[GIVEN MATERIAL Boundary: Start]
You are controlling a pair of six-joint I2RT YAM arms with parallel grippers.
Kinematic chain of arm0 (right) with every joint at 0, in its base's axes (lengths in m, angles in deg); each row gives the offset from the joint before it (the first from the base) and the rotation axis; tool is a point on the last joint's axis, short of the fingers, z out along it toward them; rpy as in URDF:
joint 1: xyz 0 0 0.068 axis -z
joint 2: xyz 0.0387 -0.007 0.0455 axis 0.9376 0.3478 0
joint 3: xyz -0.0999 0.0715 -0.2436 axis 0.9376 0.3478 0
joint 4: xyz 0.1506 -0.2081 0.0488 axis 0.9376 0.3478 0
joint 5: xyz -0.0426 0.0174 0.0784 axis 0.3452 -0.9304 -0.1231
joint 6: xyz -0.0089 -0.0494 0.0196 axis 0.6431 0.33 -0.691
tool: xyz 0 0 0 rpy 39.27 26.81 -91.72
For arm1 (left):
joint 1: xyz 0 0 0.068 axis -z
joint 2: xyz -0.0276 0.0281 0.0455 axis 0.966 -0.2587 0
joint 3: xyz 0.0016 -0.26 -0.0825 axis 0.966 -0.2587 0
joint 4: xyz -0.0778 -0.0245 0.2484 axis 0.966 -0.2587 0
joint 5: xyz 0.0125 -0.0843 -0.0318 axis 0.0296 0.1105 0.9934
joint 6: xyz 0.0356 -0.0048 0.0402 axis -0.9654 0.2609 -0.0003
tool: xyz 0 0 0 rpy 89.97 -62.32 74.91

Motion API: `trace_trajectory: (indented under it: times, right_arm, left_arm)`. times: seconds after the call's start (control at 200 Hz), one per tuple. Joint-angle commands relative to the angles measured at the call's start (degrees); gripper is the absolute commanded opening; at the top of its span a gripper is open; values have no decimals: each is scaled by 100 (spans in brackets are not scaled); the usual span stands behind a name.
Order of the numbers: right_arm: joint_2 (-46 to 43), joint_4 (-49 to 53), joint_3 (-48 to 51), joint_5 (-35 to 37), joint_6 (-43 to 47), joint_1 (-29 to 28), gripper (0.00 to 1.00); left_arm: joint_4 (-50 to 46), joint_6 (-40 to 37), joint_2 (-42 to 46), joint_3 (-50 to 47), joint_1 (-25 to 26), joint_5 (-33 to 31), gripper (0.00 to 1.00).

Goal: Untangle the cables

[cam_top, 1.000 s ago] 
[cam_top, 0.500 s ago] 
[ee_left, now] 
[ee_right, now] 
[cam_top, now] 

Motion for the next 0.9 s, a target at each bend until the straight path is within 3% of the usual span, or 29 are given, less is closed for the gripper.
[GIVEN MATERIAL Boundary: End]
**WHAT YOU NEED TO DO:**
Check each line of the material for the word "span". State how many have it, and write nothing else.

**EXERCISE SOLUTION:**
2